British Birds of Prey (Collins New Naturalist Library, by Leslie H. Brown

By Leslie H. Brown

Leslie Brown's account of our 15 resident, 7 vagrant and a pair of migrant species of eagles, falcons, hawks and vultures in Britain offers an exceptional mass of medical information regarding our birds of prey in a fashion as appealing to the overall reader as to the devoted ornithologist.

The diurnal raptors are one of the such a lot arresting and dramatic of British chicken species, from the excellent and titanic golden eagle of the Highlands to the extra common yet both magnificent peregrine falcon and the common and adaptable kestrel of motorways and concrete ledges.

Leslie Brown's account of our 15 resident, 7 vagrant and a couple of migrant species of eagles, falcons, hawks and vultures in Britain provides a good mass of medical information regarding those birds in a way as appealing to the overall reader as to the devoted ornithologist. all the resident species is mentioned intimately - its prestige, prior and current; its feeding and searching behaviour; its existence historical past; its breeding behaviour; migration and the threats to its survival. Then the biology of the birds of prey, adjustments of their habitat and standing, their nutrition conduct, breeding behaviour, their territories and populations are tested intensive in separate chapters.
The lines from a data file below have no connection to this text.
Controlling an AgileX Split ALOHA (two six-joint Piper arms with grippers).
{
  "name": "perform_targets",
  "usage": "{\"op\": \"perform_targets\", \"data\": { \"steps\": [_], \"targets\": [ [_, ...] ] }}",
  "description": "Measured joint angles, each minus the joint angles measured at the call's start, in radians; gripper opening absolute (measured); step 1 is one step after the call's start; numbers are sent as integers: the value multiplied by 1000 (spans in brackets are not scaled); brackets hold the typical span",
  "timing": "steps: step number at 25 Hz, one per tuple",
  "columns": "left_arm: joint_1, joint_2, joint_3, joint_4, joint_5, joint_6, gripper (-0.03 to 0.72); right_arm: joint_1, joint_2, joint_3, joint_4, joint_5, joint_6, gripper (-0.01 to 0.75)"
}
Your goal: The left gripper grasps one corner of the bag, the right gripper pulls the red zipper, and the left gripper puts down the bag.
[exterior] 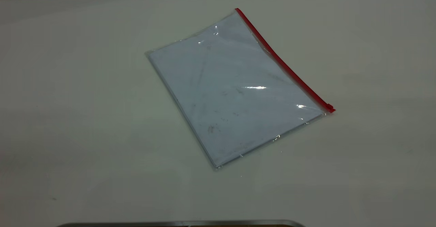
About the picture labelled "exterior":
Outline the clear plastic bag red zipper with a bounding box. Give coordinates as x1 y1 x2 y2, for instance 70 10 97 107
145 7 336 171

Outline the grey metal bar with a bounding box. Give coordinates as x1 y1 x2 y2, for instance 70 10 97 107
56 220 306 227

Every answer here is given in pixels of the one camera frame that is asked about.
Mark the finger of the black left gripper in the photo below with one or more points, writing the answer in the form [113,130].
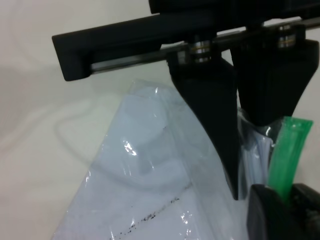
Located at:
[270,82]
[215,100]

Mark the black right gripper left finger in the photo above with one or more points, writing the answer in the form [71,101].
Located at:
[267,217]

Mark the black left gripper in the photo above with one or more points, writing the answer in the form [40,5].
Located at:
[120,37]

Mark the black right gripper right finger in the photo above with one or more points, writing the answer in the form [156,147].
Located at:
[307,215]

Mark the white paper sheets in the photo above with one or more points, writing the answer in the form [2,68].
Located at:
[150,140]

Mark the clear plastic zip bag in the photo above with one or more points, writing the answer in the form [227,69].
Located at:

An stated international authority on birds of prey - co-author with Dean Amadon of Eagles, Hawks and Falcons of the area, and writer of many different books in addition to - Leslie Brown is immensely enthusiastic; and the numerous tables, maps, figures and bibliography are all indicative of the thoroughness of his research.

Also illustrated with forty outstanding black and white pictures.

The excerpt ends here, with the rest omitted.